Measures may also be repeated in order obtain a more precise estimate of an endpoint. In simple terms, measure a patient once and they may be having a particularly good or bad day; measure them several times and you are more likely to get a fair picture of how they are doing in general. Repeat assessment reduces intra-patient variability and thus increases study power. This is of particular relevance to comparative studies. For instance, in a randomized trial of soy and placebo for cancer-related hot flashes, patients recorded the number of hot flashes they experienced each day during a baseline assessment period and then during treatment. In this case, the researchers were interested in the change between baseline and follow-up in each group so as to determine drug effect. The time course of symptoms was not at issue. The researchers therefore took a mean of each patient's hot flash score during the baseline period and subtracted the mean of the final four treatment weeks to create a change score. Change scores were compared between groups using a t-test [2]. In addition to using means, post-randomization measures may also be summarized by area-under-the-curve [3] or slope scores,[4] which are particularly relevant if treatment effects diverge over time.

There has been little guidance in the methodologic literature as to how researchers should select the number of repeated measures for repeated measures designs. In the few papers that have discussed power and repeat measurement (for example, Frison and Pocock[5]), the number of measures is seen as a fixed design characteristic, with sample size derived accordingly. Perhaps as a corollary, randomized and other comparative trials involving repeated measures almost invariably lack a statistical rationale for the number of measures taken. Measures are most commonly taken at particular temporal "landmarks", such as the beginning of each chemotherapy cycle, or each day during treatment. Apparently little consideration is given to how increasing or reducing the number of measures affects power.

Consequently, it is not difficult to find studies that appear to have either too few or too many repeat assessments. In a trial of acupuncture for back pain, for example, pain was measured on a visual analog scale (VAS) once at baseline and once following treatment [6]. The standard deviations were very high: mean post-treatment score was 38 mm with a standard deviation of 28 mm (recalculated using raw data from the authors).
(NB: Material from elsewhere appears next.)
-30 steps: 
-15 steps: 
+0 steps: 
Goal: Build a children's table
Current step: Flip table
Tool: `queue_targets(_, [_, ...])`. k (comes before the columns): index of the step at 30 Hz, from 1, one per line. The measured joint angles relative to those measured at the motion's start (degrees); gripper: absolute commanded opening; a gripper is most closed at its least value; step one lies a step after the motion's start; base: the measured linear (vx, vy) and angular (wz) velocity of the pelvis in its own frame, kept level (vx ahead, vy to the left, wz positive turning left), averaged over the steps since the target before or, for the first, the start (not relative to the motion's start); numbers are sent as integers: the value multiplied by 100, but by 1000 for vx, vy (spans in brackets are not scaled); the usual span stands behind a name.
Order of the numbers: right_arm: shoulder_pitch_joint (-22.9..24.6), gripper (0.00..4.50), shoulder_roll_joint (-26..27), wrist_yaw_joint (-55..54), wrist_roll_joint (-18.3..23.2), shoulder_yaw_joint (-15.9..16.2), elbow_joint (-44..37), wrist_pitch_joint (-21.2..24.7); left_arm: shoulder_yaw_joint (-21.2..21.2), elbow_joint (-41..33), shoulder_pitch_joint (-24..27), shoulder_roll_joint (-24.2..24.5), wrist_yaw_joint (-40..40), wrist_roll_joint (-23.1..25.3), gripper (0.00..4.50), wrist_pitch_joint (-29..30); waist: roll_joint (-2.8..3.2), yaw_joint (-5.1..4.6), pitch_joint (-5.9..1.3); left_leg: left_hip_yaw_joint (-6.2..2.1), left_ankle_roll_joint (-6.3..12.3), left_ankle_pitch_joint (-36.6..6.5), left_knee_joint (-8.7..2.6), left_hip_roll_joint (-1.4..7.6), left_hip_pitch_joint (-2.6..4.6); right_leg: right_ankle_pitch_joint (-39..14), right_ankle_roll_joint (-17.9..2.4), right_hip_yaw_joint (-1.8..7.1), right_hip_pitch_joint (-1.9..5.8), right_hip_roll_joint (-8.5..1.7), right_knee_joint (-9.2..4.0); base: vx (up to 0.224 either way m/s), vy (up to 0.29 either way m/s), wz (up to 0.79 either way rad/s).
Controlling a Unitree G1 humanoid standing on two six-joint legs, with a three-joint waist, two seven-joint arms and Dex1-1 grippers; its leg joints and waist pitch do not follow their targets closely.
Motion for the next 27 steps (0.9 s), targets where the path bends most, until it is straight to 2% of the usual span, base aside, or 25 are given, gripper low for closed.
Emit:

Part of this variability in pain scores reflects intra-patient variability that would have been reduced had the VAS been repeated several times. This would surely have been feasible in this population. There are also numerous studies where extremely large number of measures were taken, far beyond the point where additional measures would have improved precision to an important degree. For example, in a trial of a topical treatment for HIV-related peripheral neuropathy, patients were required to record pain four times a day for four weeks at baseline and at follow-up, a total of 224 data points [7]. No rationale was provided for such extensive data collection and there was clearly a cost: 46% of patients dropped-out before the end of the trial. In the hot flashes example given above, symptoms were measured every day for four weeks at baseline and for 12 weeks following randomization, a total of 102 data points [2]. The authors do not explain why such extensive data collection was required to answer the study question.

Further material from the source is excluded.